Projeto antigo do Grupo Hospitalar Conceição (GHC), a transferência do Hospital Fêmina da Rua Mostardeiro para o complexo no Bairro Cristo Redentor terá avanço significativo nesta semana, com a assinatura de contrato com o Banco Nacional de Desenvolvimento Econômico e Social (BNDES) para estruturar uma parceria público privada (PPP). Para que o projeto pudesse avançar, o Ministério da Saúde trocou com o Grupo Zaffari uma área na Avenida Ipiranga por outra de 9 mil metros quadrados em frente ao Hospital Conceição, onde será construído o prédio que abrigará o Fêmina e o Hospital da Criança Conceição.
O acordo com o BNDES, que terá dois anos para estruturar a PPP, será assinado na quinta-feira (28), durante o congresso internacional do GHC sobre impactos de desastres climáticos na saúde. A ideia é entregar a construção e a manutenção da estrutura física do hospital à iniciativa privada, ficando a gestão da saúde com o GHC.
— Será um hospital inteligente, com a mais moderna tecnologia disponível, para atender pacientes 100% SUS — informa o diretor-presidente do GHC, Gilberto Barichello.
Em entrevista ao Gaúcha Atualidade desta segunda-feira (25), Barichello detalhou o projeto e o destino das atuais estruturas ocupadas pelo Fêmina e pelo Hospital da Criança Conceição. A área do Fêmina, avaliada em mais de R$ 80 milhões, será oferecida ao mercado. O Criança Conceição vai se transformar em albergue para acomodar as mães que recebem alta mas precisam deixar seus bebês internados ou pacientes que vêm do Interior e precisam ficar mais de um dia em Porto Alegre para fazer exames ou realizar tratamento ambulatorial.

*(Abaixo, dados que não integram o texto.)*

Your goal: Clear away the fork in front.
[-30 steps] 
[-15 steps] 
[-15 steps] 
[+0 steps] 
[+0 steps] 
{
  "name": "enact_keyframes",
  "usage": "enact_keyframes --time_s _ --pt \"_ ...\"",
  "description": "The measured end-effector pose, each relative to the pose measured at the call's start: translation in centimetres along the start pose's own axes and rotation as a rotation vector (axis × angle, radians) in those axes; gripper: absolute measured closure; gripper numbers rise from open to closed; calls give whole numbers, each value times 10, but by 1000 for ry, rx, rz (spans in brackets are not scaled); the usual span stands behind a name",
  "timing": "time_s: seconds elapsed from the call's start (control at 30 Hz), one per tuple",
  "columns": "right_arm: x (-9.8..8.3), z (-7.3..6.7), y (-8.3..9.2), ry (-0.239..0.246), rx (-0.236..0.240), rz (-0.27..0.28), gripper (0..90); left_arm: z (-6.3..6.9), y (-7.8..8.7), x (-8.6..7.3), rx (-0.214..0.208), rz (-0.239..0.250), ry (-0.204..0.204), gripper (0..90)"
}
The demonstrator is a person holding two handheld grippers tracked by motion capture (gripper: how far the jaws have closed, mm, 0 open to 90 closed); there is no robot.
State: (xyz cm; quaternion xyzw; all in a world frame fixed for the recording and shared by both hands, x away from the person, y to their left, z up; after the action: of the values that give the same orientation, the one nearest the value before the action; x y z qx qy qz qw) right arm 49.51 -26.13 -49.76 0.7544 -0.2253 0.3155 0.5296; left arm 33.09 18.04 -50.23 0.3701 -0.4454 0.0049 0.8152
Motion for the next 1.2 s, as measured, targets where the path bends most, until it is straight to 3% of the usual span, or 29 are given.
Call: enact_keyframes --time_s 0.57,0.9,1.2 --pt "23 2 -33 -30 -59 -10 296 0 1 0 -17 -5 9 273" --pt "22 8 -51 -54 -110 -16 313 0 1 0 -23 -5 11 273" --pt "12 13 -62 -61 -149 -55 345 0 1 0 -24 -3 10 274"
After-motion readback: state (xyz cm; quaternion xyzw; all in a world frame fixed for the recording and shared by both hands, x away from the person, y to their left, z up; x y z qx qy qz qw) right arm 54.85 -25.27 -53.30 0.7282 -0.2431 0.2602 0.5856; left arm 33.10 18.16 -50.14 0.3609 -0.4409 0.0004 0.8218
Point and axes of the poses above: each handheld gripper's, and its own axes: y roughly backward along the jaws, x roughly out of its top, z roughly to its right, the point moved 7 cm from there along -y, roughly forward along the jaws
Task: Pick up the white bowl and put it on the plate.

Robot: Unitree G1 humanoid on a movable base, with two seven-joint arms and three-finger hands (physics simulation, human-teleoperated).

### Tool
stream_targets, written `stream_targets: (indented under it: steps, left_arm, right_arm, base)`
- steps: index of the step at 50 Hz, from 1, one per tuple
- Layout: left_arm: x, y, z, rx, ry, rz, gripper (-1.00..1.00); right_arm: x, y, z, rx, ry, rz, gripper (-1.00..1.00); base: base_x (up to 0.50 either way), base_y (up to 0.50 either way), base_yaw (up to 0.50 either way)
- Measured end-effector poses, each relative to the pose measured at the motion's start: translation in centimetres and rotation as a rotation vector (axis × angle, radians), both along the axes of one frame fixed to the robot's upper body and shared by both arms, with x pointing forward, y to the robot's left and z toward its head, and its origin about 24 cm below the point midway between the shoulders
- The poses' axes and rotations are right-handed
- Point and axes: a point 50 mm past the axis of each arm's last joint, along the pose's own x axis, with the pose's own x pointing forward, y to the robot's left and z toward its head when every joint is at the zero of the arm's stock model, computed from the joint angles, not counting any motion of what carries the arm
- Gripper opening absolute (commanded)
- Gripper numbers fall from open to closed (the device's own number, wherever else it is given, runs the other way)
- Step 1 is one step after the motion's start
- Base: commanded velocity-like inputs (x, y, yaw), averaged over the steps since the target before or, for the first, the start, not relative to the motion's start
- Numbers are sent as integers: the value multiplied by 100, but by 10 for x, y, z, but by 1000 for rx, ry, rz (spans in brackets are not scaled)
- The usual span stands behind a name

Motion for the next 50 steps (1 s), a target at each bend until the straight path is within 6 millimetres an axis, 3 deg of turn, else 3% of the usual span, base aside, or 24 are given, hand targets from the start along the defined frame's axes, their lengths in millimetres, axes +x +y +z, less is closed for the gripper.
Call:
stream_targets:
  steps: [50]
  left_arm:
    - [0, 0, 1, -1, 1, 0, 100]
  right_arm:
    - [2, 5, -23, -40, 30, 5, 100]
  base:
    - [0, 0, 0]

Barichello explicou que, na origem, o Criança era um hospital de infectologia, com quartos pequenos, de isolamento, incompatíveis com as necessidades de hoje. Não haveria como fazer uma simples reforma, daí a ideia de transformá-lo em albergue. Já o Fêmina ficará próximo ao novo Centro de Diagnóstico, que será construído pelo Ministério da Saúde, e ao Centro de Oncologia, já inaugurado, facilitando a integração dos tratamentos.
— Este hospital reunirá o Fêmina e o Criança Conceição, em um equipamento de grande porte, moderno, voltado para a atenção integral com a saúde da mulher, da infância e dos adolescentes — reforçou Barichello.
Estão previstos 530 leitos, 35 salas cirúrgicas, ambulatórios, banco de leite humano, salas de fertilização (serviço inédito que hoje não é oferecido), emergências especializadas e UTI pediátrica e neonatal, a um custo estimado de R$ 1 bilhão. Os ativos serão de propriedade da União. A empresa vencedora da concorrência fará um contrato de gestão por pelo menos 30 anos.
Congresso já tem 1,8 mil inscritos
Com o tema Emergências climáticas, cuidados integrados e participação social — desafios para o fortalecimento do Sistema Único de Saúde, o 1º Congresso do GHC já tem 1,8 mil inscritos entre profissionais de saúde de diferentes Estados brasileiros e do Exterior.
O ministro da Saúde, Alexandre Padilha, desembarca em Porto Alegre na véspera do início do congresso, a ser realizado de quinta (28) a sábado (30). Padilha e Barichello viajarão para Rivera na quarta-feira, a fim de discutir saúde pública na Fronteira, e de lá voarão para Passo Fundo. Embora as atividades do congresso comecem na quinta-feira às 9h, com o Encontro Estadual das Instituições de Ensino e Pesquisa no SUS, a abertura oficial está marcada para as 17h30min. Na conferência de abertura, Padilha falará das iniciativas do SUS para melhorar a saúde dos brasileiros.
As inscrições (gratuitas) podem ser feitas no site ghc.com.br.